The research results reveal high rates of information circumvention and leakage, highlighting the potential risks of these emerging attack vectors. While information about the creation of Molotov cocktails, data exfiltration tools, and keyloggers is readily available online, LLMs with insufficient security restrictions could lower the barrier to entry for malicious actors by collecting and presenting easily usable and actionable results. This assistance could greatly speed up your operations.
"The results of our research show that these jailbreak methods can generate explicit instructions for malicious activities, such as data exfiltration tools, keylogger creation, and even instructions for incendiary devices, demonstrating the tangible security risks posed by this emerging class of attack. While it can be complicated to ensure complete protection against all jailbreaking techniques for a specific LLM, organizations can implement security measures that help monitor when and how employees use LLMs. This becomes crucial when employees use unauthorized third-party LLMs," said those in charge of the research.
Successful jailbreaks have far-reaching implications. They potentially allow malicious actors to use LLMs as a weapon to spread misinformation, generate offensive material, or even facilitate malicious activities such as scams or manipulation. As the rapid growth of new LLMs continues, we will likely continue to see vulnerable LLMs that lack strong safety barriers. We've already seen this in other jailbreaks used against other models. The ongoing arms race between increasingly sophisticated LLMs and increasingly intricate jailbreak techniques makes this a persistent problem in the security landscape.

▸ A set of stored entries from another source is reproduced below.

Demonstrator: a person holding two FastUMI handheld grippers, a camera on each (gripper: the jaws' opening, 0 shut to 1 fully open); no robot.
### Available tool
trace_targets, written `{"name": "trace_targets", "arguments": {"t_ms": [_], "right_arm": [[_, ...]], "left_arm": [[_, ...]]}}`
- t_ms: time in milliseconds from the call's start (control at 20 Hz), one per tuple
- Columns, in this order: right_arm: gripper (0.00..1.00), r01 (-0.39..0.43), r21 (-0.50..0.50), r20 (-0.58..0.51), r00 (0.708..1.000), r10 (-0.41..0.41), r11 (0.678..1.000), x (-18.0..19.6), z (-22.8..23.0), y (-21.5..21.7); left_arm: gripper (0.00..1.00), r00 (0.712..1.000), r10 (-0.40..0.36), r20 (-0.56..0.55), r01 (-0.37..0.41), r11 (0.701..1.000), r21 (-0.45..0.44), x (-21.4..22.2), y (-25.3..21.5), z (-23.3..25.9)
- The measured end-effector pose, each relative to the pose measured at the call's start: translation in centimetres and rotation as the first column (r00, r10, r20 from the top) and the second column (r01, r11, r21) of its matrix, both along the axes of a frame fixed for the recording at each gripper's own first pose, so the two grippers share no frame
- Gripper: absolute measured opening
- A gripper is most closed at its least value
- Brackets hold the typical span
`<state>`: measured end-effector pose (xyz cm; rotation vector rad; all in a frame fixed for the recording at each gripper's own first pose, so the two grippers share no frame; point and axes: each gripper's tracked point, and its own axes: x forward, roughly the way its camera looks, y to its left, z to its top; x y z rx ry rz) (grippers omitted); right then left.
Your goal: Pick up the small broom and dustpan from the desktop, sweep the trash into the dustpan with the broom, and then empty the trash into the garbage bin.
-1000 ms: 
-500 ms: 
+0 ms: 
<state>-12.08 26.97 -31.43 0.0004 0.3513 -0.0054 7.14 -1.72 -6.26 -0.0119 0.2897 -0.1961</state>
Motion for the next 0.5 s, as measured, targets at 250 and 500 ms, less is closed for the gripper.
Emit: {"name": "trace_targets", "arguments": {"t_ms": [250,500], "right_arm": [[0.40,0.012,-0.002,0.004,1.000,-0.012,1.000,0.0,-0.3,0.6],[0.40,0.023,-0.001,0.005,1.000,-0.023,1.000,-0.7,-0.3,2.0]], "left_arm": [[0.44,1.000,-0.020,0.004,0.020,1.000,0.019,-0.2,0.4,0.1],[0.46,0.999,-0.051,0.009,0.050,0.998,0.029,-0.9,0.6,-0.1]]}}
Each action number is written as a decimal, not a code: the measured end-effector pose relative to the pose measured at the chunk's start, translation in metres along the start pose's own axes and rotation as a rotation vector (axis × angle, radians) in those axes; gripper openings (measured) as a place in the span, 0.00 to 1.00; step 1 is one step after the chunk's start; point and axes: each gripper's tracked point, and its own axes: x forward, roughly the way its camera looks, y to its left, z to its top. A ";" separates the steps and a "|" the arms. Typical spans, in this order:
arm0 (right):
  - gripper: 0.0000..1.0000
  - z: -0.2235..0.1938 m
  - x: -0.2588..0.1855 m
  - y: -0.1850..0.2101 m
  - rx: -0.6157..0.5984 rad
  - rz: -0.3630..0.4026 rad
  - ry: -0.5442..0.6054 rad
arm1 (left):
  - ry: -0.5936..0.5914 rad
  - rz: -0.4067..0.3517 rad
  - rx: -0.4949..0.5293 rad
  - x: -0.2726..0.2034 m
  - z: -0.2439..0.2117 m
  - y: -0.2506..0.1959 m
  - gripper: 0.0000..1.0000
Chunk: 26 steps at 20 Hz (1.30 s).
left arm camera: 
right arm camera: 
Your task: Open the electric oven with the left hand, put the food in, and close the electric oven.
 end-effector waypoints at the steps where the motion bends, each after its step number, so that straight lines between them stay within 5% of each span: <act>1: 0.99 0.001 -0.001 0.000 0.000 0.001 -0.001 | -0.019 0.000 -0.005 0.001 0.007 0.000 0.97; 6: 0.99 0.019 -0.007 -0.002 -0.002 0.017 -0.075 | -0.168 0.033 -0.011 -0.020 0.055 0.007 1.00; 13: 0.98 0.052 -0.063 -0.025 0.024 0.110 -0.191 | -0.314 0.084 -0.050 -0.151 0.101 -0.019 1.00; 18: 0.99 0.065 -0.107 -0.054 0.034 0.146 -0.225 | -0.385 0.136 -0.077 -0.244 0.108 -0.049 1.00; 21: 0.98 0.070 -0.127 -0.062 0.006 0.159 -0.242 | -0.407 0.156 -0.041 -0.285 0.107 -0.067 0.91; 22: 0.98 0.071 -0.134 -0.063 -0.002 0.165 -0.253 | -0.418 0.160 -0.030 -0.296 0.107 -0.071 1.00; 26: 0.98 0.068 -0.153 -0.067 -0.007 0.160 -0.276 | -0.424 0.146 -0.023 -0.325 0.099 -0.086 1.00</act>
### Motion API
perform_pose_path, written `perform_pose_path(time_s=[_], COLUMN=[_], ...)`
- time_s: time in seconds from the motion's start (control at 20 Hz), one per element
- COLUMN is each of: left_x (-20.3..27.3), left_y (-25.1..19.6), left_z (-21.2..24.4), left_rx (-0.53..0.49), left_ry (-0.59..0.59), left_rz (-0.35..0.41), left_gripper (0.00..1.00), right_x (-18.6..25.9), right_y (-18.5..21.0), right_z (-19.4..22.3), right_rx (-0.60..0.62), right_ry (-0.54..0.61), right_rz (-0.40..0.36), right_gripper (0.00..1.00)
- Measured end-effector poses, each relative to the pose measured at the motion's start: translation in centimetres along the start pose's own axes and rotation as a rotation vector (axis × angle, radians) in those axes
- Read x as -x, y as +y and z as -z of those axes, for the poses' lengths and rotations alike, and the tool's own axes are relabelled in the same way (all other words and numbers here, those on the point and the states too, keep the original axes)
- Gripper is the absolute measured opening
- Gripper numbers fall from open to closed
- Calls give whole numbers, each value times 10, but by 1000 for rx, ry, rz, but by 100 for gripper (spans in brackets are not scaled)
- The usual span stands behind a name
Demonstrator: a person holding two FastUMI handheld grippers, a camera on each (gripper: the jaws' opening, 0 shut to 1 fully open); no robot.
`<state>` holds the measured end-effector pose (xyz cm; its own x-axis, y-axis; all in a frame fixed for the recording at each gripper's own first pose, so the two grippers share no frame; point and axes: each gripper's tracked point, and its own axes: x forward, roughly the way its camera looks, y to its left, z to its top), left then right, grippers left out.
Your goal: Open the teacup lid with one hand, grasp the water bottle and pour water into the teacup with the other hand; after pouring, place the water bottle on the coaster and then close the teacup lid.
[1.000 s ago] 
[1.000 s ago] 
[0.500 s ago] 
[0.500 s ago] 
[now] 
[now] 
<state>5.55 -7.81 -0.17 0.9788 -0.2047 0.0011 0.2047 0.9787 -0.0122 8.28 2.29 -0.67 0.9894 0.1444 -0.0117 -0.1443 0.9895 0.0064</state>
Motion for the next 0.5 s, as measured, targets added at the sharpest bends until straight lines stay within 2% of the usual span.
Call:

The Bad Likert Judge jailbreaking technique manipulates LLMs by having them assess the harmfulness of responses using a Likert scale, which is a measure of agreement or disagreement regarding a statement. The LLM is then asked to generate examples aligned with these ratings, and the examples with the highest rating may contain the desired harmful content.
"In this case, we made a jailbreak attempt of Bad Likert Judge to generate a data exfiltration tool as one of our main examples. With any Bad Likert Judge jailbreak, we ask the model to rate responses by mixing benign with malicious topics in the rating criteria. We start by asking the model to interpret some guidelines and evaluate the responses using a Likert scale. We request information about the generation of malware, specifically about data exfiltration tools. Figure 2 shows Bad Likert Judge's attempt in a DeepSeek message," the researchers specified.
While concerning, DeepSeek's initial response to the jailbreak attempt wasn't immediately alarming. It provided an overview of malware creation techniques, but the response lacked the specific details and steps needed for someone to actually create functional malware. This high-level information, while useful for educational purposes, would not be directly usable by a malicious actor. Basically, the LLM demonstrated a knowledge of the concepts related to creating malware, but stopped short of providing clear "how-to" guidance.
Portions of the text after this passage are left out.